FORT WORTH, Texas (Courtesy O'Brien Foundation)- The Davey O’Brien Foundation today announced Doug Williams as the recipient of the 2013 Davey O’Brien Legends Award presented by Low T Center, in honor of his outstanding contributions to the game of football both on and off the field. Williams will be presented with the award at the 37th Annual Davey O’Brien Awards Dinner on Feb. 17, 2014 in Fort Worth, Texas.
“I’m very honored to receive the Legends Award,” Williams said. “It’s a privilege to be included among some of the greatest quarterbacks to ever play the game.”
Established in 2001 to commemorate the 25th anniversary of the Davey O’Brien Foundation, the Legends Award recognizes a college or professional quarterback who has made a significant contribution to the game of football, distinguished himself as an extraordinary leader and demonstrated exemplary conduct on and off the football field.
“All of us at Low T are proud to see Doug Williams selected as this year’s Davey O’Brien Legends Award winner,” Low T Center Founder and CEO Mike Sisk said. “Doug played an historic role in the NFL and his impact continues today.”
Past recipients of the award include Eddie LeBaron (2012), Jim Kelly (2011), Bob Griese (2010), Dan Fouts (2009), Joe Theismann (2008), Steve Spurrier (2007), Paul Hornung (2006), Len Dawson (2005), Archie Manning (2004), Terry Bradshaw (2003), Bart Starr (2002) and Roger Staubach (2001).
“We’re honored to present Doug Williams with the 2013 Davey O’Brien Legends Award,” Scott Murray, Chair of the Legends Committee for the Davey O’Brien Foundation said. “Doug remains a true pioneer in the National Football League as the first African-American quarterback to win a Super Bowl and we look forward to celebrating his achievements at our Awards Dinner.”
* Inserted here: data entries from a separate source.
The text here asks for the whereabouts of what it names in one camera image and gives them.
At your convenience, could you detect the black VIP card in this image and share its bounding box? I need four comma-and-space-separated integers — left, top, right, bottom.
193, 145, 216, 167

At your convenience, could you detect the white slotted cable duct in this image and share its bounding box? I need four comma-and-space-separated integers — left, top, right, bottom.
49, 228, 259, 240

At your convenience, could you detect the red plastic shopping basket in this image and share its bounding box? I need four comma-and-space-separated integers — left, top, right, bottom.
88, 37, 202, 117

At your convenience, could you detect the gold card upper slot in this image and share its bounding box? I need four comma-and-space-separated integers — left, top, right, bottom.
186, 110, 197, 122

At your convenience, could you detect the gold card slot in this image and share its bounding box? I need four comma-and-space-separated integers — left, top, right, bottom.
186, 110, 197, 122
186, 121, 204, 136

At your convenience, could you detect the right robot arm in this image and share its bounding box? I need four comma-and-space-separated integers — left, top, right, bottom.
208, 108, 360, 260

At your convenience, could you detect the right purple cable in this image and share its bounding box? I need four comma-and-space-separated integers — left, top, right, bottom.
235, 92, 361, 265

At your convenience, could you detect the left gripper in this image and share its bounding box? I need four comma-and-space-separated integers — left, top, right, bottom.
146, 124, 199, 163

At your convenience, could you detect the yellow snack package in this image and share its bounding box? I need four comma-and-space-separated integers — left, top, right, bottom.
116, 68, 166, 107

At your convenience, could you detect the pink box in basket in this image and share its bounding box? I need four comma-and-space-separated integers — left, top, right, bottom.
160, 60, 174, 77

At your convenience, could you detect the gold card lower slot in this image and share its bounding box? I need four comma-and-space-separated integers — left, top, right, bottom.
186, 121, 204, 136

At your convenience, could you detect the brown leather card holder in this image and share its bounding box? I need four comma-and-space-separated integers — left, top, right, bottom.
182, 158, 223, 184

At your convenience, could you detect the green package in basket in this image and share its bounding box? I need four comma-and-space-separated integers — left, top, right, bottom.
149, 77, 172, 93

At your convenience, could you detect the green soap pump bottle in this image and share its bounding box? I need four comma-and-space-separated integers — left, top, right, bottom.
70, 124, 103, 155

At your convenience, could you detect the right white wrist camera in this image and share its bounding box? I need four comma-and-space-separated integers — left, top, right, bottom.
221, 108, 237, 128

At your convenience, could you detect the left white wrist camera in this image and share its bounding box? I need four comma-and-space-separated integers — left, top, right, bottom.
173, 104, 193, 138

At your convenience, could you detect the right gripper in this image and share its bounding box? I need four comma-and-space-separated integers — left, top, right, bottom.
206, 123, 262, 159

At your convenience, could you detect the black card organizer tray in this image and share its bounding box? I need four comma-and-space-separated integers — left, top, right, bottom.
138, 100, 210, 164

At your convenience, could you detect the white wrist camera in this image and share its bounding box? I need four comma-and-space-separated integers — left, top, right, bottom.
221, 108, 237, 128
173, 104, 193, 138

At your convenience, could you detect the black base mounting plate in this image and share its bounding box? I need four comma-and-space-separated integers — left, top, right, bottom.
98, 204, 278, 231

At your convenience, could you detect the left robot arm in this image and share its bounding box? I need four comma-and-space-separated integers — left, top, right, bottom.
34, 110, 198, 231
Just five games into his freshman year at Grambling in 1974, Williams became the school’s starting quarterback under the legendary Eddie Robinson. The Tiger would go on to post an 11-1 record and earn the first of three Southwestern Athletic Conference titles in Williams’ four years as a starter.
As a senior in 1977, Williams led the nation in touchdown passes and passing yards and went on to earn All-America honors from the Associated Press. He capped his college career by leading Grambling to a 35-32 win over Temple in the inaugural Mirage Bowl in Tokyo. He left Grambling as the NCAA record-holder for career passing yards, total offense and touchdown passes. A two-time Black College Player of the Year, Williams was inducted into the College Football Hall of Fame in 2001.
But it was in the National Football League where Williams made his most lasting impact on the sport, becoming the first African-American quarterback to start and win a Super Bowl, when he led the Redskins to a 42-10 win over John Elway and the Denver Broncos in Super Bowl XXII. Williams’ performance that day is still one of the greatest on football’s largest stage. Trailing 10-0 after one quarter, he threw four touchdown passes in the second quarter as Redskins erupted for 35 points en route to the win. Williams was named the game’s MVP after throwing for a Super Bowl-record 340 yards.
The Tampa Bay Buccaneers selected Williams in the first round of the 1978 NFL Draft and the Zachary, Louisiana native quickly dug the Bucs out of their expansion-era hole. From 1979 to 1982, Tampa Bay made their first three playoff appearances, won two NFC Central Division titles and reached the NFC championship game in 1979. In five seasons with the Buccaneers, Williams threw for 12,648 yards and 73 touchdowns, numbers that still rank among the best in franchise history.
In 1984, Williams moved on to the Oklahoma Outlaws of the USFL. Williams was one of the top passers in the wide-open league, throwing for more than 3,000 yards in his two seasons with the team. When the USFL’s brief run ended in 1986, Williams returned to the NFL, signing with the Washington Redskins and reuniting with Joe Gibbs, his offensive coordinator in Tampa Bay. Despite starting just two games during the 1987 regular season, Williams was named the starting quarterback for the Redskins entering the playoffs that season. He went on to lead Washington to wins over Chicago and Minnesota to set the stage for his Super Bowl heroics.
Following his retirement from football, Williams returned home to coach high school football in Louisiana from 1991 to 1993. He began his college coaching career as an assistant at Navy in 1994. In 1997, he was named the head coach at Morehouse College and spent one year at the school before was chosen to replace his college mentor at Grambling. In two stints at his alma mater, Williams won five SWAC Western Division titles and three SWAC championships.
Williams and his wife, Raunda, have eight children: Ashley, Adrian, Doug, Jr., Jasmine, Laura, Lee, Temessia and Carmaleta.